2. The real-time waveform feature vector extraction method for semiconductor testing according to claim 1, characterized in that: In the streaming acquisition and extraction steps, the streaming processing adopts a sliding window or point-by-point processing method, and achieves nanosecond-level latency through fixed-point arithmetic and hardware logic multiplexing.
3. The real-time waveform feature vector extraction method for semiconductor testing according to claim 1, characterized in that: The structured feature vector is also accompanied by a timestamp, sampling configuration information, and integrity check code.
4. The real-time waveform feature vector extraction method for semiconductor testing according to claim 1, characterized in that: In the selective upload step, the backtracking condition is that a parameter in the structured feature vector exceeds a preset threshold, or a backtracking instruction is received from the host computer.
5. The real-time waveform feature vector extraction method for semiconductor testing according to claim 1, characterized in that: The signal integrity characteristic parameters include one or more of the following: basic statistics, time-domain characteristics, high-speed serial signal characteristics, and abnormal event flags.
6. A real-time waveform feature vector extraction system for semiconductor testing, used to implement the real-time waveform feature vector extraction method for semiconductor testing as described in any one of claims 1-5, characterized in that, include: The host computer is used to send out test configuration parameters, receive structured feature vectors, and make test judgments. ATE board, which integrates onboard processing unit and analog-to-digital converter; The streaming feature extraction engine, feature vector encapsulation module, and host computer interface module are deployed in the onboard processing unit. The streaming feature extraction engine is used to perform real-time analysis on the raw waveform data stream output by the analog-to-digital converter and extract at least one signal integrity feature parameter.

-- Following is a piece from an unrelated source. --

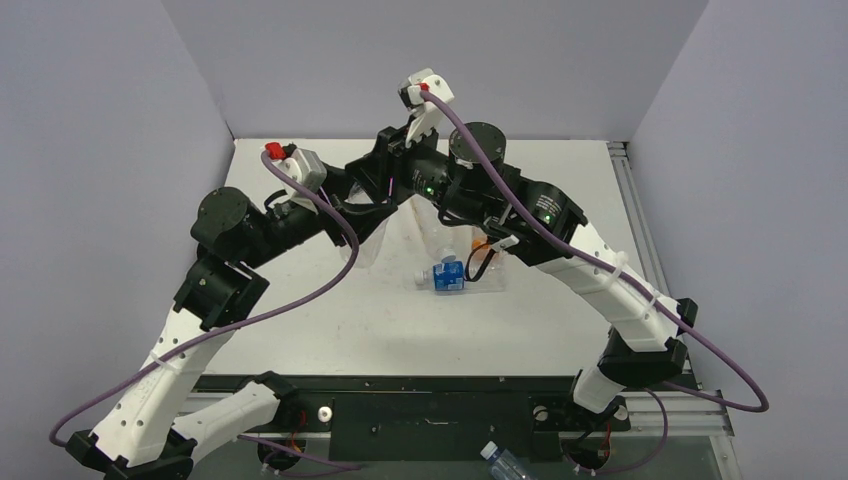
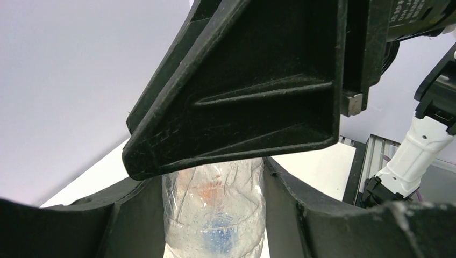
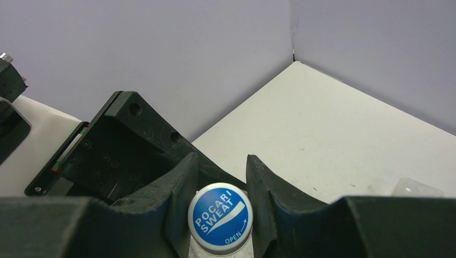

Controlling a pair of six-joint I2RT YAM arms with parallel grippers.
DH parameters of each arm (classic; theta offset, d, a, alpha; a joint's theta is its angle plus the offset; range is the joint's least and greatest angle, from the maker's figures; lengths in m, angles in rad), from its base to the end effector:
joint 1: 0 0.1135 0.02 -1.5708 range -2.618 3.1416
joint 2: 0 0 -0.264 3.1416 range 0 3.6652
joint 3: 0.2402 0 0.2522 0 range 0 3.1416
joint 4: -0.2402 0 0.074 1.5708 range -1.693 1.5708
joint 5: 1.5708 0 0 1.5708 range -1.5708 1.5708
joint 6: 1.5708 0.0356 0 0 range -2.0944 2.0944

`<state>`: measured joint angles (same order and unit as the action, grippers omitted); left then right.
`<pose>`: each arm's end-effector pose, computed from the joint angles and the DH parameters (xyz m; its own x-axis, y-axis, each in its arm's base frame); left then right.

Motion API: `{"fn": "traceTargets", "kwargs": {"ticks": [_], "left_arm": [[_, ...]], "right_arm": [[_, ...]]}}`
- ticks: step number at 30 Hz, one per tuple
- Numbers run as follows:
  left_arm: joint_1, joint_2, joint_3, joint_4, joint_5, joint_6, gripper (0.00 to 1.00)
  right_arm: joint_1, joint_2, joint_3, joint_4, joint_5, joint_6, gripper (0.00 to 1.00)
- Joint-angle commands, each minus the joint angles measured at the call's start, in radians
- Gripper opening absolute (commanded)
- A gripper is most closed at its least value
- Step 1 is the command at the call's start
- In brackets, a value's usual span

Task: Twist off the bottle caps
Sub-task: Unscrew the bottle cap from the plastic bottle.

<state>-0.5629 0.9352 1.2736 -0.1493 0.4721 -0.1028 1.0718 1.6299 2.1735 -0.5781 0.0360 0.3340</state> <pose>0.1421 -0.1088 0.4837 0.0706 -0.1526 -0.9858 0.8648 0.5018 -0.0157 0.1560 0.2836 0.5513 -0.2976 0.1385 -0.9446 -0.8073 0.4916 0.3265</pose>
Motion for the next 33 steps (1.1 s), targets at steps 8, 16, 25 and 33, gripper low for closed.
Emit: {"fn": "traceTargets", "kwargs": {"ticks": [8, 16, 25, 33], "left_arm": [[-0.003, -0.003, 0.003, 0.053, 0.020, -0.032, 0.00], [-0.003, 0.000, 0.010, 0.054, 0.018, -0.038, 0.00], [-0.003, 0.000, 0.016, 0.058, 0.021, -0.044, 0.00], [-0.003, 0.005, 0.030, 0.056, 0.022, -0.052, 0.00]], "right_arm": [[-0.011, -0.070, -0.032, 0.098, 0.001, 0.016, 0.49], [-0.012, -0.056, -0.035, 0.098, -0.026, 0.023, 0.41], [-0.012, -0.033, -0.017, 0.093, -0.027, 0.027, 0.28], [-0.010, -0.006, 0.010, 0.062, -0.057, 0.026, 0.30]]}}
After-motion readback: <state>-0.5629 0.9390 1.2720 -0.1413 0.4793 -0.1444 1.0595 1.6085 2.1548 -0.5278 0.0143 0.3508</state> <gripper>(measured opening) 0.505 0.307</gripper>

The feature vector encapsulation module is used to encapsulate the extracted signal integrity feature parameters into structured feature vectors; The host computer interface module is used to upload the structured feature vector or the compressed original waveform data stream to the host computer.

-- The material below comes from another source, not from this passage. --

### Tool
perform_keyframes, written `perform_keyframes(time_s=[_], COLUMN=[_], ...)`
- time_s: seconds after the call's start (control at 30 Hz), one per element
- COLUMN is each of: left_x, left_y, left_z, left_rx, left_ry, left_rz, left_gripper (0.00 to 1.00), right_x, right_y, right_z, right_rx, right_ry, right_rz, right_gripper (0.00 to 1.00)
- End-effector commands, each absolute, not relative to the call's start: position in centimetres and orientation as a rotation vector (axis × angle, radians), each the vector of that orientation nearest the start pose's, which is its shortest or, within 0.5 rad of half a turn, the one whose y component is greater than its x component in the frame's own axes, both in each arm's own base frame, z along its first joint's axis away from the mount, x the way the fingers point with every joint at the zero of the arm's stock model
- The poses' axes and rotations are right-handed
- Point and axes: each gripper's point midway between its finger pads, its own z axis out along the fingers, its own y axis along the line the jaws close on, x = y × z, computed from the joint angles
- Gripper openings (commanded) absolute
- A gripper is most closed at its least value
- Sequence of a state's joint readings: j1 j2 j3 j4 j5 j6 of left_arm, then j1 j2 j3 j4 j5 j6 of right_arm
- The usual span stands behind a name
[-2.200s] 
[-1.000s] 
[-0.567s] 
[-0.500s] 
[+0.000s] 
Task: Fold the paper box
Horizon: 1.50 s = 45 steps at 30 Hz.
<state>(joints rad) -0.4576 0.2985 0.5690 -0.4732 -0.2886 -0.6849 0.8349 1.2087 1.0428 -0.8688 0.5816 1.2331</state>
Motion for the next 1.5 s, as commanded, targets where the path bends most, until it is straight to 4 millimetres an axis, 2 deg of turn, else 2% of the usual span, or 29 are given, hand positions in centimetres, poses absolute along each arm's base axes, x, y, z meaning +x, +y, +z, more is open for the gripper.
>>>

7. The real-time waveform feature vector extraction system for semiconductor testing according to claim 6, characterized in that: The streaming feature extraction engine includes parallel basic statistics units, time-domain feature units, high-speed serial signal feature units, and abnormal event flag units, which are used to calculate basic statistics, time-domain features, high-speed serial signal features, and abnormal event flags, respectively.
8. The real-time waveform feature vector extraction system for semiconductor testing according to claim 6, characterized in that: The onboard processing unit is also equipped with a trigger and condition judgment module, which is used to monitor whether the feature value exceeds the preset threshold, or to receive instructions from the host computer to decide whether to start the original waveform data stream backtracking mode.

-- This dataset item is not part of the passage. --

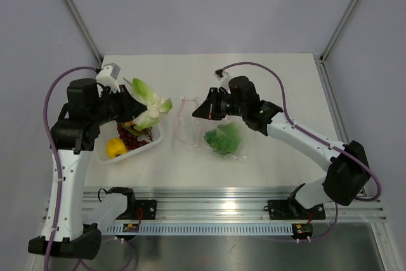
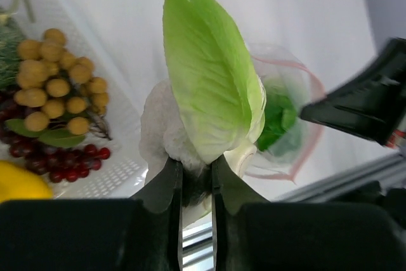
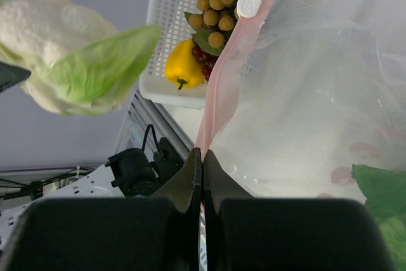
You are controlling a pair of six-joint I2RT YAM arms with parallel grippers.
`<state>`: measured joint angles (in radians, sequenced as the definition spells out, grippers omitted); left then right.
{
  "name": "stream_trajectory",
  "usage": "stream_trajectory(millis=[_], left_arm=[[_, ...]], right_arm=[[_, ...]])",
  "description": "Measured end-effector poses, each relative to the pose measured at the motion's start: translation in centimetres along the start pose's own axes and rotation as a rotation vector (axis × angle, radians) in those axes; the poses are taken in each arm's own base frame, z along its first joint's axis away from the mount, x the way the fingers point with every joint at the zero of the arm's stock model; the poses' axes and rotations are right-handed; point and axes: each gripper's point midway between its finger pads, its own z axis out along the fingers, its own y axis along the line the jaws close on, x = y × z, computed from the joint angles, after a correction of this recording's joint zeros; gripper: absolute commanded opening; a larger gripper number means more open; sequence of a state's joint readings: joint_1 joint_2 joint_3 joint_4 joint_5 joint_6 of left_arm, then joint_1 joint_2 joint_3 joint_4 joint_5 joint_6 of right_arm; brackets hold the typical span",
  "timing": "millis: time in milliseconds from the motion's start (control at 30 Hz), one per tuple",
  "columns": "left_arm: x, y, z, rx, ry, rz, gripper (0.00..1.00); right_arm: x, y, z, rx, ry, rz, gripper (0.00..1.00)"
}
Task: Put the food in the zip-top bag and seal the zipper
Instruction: Pick up the fake vegetable from the bin, then place the fake vegetable in the zipper food storage bag.
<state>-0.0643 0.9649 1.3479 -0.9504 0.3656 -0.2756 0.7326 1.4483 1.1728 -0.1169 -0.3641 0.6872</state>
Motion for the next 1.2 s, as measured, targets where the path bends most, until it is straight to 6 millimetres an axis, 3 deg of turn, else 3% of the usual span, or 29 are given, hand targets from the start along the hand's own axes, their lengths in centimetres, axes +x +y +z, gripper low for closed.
stream_trajectory(millis=[167, 333, 500, 667, 933, 1067, 1200], left_arm=[[0.7, -3.5, -0.9, 0.182, 0.006, -0.028, 0.0], [1.2, -4.9, 0.4, 0.293, 0.023, -0.104, 0.0], [2.8, -4.3, 2.9, 0.321, 0.053, -0.192, 0.0], [3.9, -3.5, 4.8, 0.33, 0.072, -0.262, 0.0], [2.8, -2.5, 5.3, 0.251, 0.051, -0.304, 0.0], [1.7, -2.5, 4.9, 0.204, 0.02, -0.421, 0.0], [1.8, -2.2, 4.7, 0.161, -0.01, -0.547, 0.0]], right_arm=[[-0.6, 1.4, 0.1, -0.047, -0.003, 0.04, 0.0], [-1.4, 2.5, 0.2, -0.076, -0.017, 0.059, 0.0], [-2.4, 3.3, 0.6, -0.101, -0.041, 0.081, 0.0], [-2.3, 1.8, 1.8, -0.056, -0.033, 0.11, 0.0], [-2.9, 1.5, 3.3, -0.051, -0.028, 0.119, 0.0], [-3.8, 2.1, 3.7, -0.07, -0.058, 0.117, 0.0], [-4.5, 2.5, 3.7, -0.081, -0.091, 0.127, 0.0]])
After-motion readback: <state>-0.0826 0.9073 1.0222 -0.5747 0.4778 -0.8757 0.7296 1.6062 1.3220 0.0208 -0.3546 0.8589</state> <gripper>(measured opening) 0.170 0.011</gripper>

9. The real-time waveform feature vector extraction system for semiconductor testing according to claim 6, characterized in that: The onboard processing unit is a dedicated processor or a programmable logic device.
10. The real-time waveform feature vector extraction system for semiconductor testing according to claim 6, characterized in that: The host computer interface module includes independent feature channels and raw data channels, which are used to transmit structured feature vectors and compressed raw waveform data streams, respectively.